I went to quite a good school, but I hated every moment of it. So I left school, because I was very much an average pupil, the school kind of elevated the good pupils and brought the bad pupils up to speed, but the middle of the road people, the Joe Bloggs, I felt were just ignored. I had a chip on my shoulder about school, so I left and went to college at 16 to do photography and art. I didn’t pursue any of it – and design – all this malarkey. I hadn’t a clue what I wanted to do and I bummed about for a few years living the high life. Then I fell into menial jobs from there for quite a bit.
Retail, bar work, call centre work- all sorts. Then I did a bit of security work, contract and in-house security for a couple of years.

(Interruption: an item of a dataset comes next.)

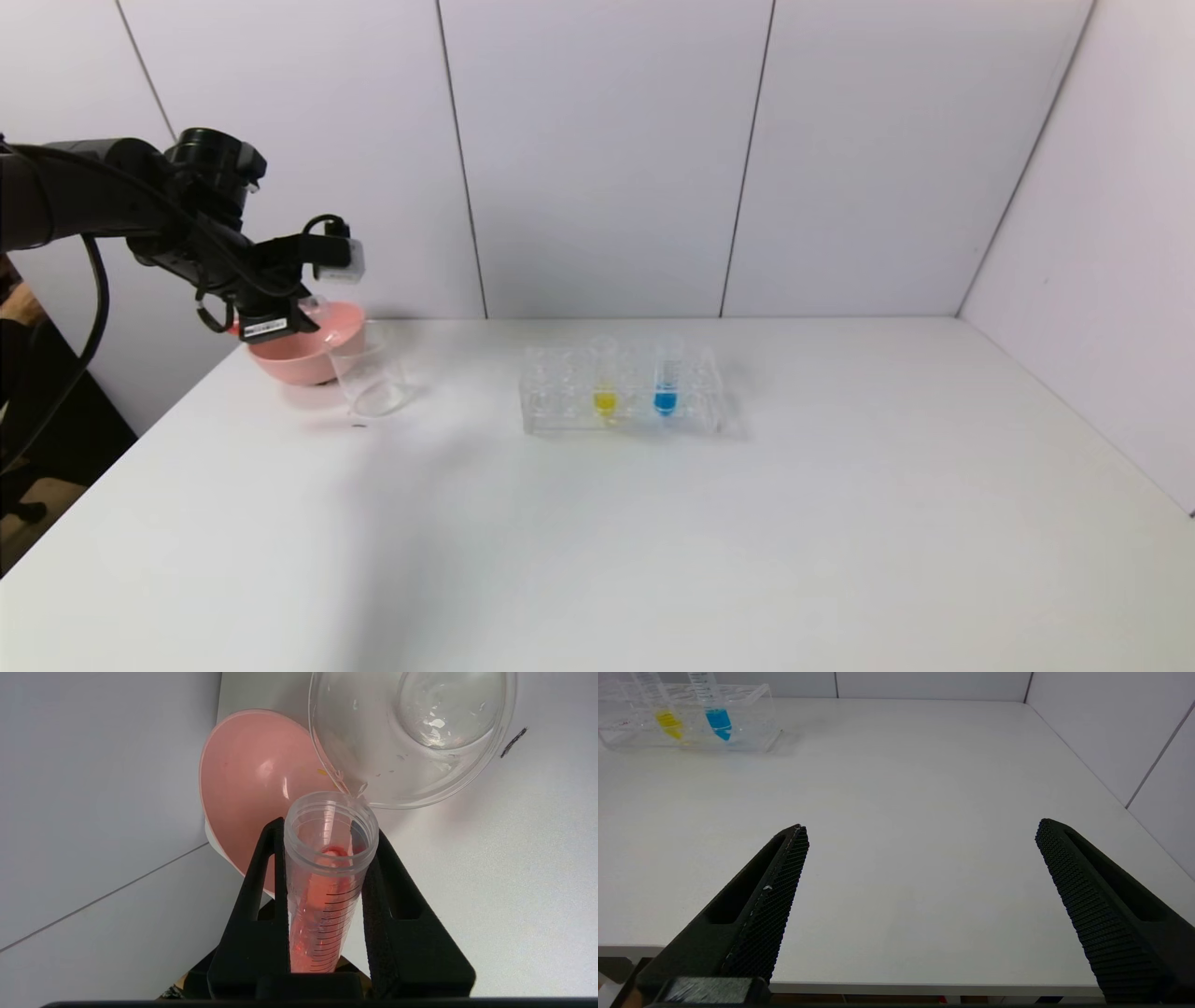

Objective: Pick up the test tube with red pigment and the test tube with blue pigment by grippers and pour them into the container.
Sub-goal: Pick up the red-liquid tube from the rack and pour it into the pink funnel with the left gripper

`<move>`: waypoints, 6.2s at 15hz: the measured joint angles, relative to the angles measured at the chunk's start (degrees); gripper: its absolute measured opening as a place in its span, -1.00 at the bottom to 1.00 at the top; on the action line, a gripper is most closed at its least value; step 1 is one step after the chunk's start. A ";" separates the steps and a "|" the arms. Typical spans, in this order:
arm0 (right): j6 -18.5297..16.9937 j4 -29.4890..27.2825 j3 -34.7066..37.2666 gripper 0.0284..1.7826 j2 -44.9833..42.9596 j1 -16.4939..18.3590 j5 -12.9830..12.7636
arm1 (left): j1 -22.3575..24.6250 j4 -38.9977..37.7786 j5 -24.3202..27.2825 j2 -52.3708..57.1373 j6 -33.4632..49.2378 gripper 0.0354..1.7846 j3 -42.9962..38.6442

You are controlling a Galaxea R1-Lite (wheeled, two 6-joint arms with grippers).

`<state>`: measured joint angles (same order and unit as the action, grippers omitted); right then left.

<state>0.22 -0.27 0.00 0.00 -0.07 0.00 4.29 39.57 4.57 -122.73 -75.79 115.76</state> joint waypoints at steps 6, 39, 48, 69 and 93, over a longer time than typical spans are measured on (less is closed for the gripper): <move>0.02 0.00 0.00 0.99 0.00 0.00 0.00 | -0.09 0.01 -0.11 0.13 0.00 -0.52 0.00; 0.02 0.00 0.00 0.99 0.00 0.02 0.00 | -2.15 -1.57 -5.10 0.02 -4.97 -0.52 0.00; 0.02 0.00 0.00 0.99 0.00 0.00 0.00 | -2.47 -2.04 -5.84 0.11 -7.29 -0.52 -0.02; 0.02 0.00 0.00 0.99 0.00 0.00 0.00 | -3.88 -4.07 -8.73 0.05 -14.35 -0.52 -0.11; 0.00 0.00 0.00 0.99 0.00 0.00 0.00 | -4.18 -7.94 -5.78 1.90 10.17 -0.52 -0.27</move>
<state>0.22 -0.27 0.00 0.00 -0.07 0.00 0.11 31.63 -1.21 -120.83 -65.62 115.49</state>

Then I got a job as an account manager for an Italian designer glasses brand, who held a licence for a number of manufacture and distribution. It was just literally just a desk job; sat at a desk on the phone all day. I got to the point where I thought this isn’t doing me any good, around about my mid-twenties- twenty five/twenty six/twenty seven maybe. I thought I have got to do something. So that is when I saw a facilities assistant job come up at [my current organisation] many moons ago, in 2008 and I went for that and got it. Since then I have progressed in that role, very much an auxiliary FM position.
In my daily role I was involved with stuffing post, meeting room set ups, staff moves, orders, you know stock management. I think it was billed as a post room assistant but there wasn’t a great demand for that so it kind of evolved.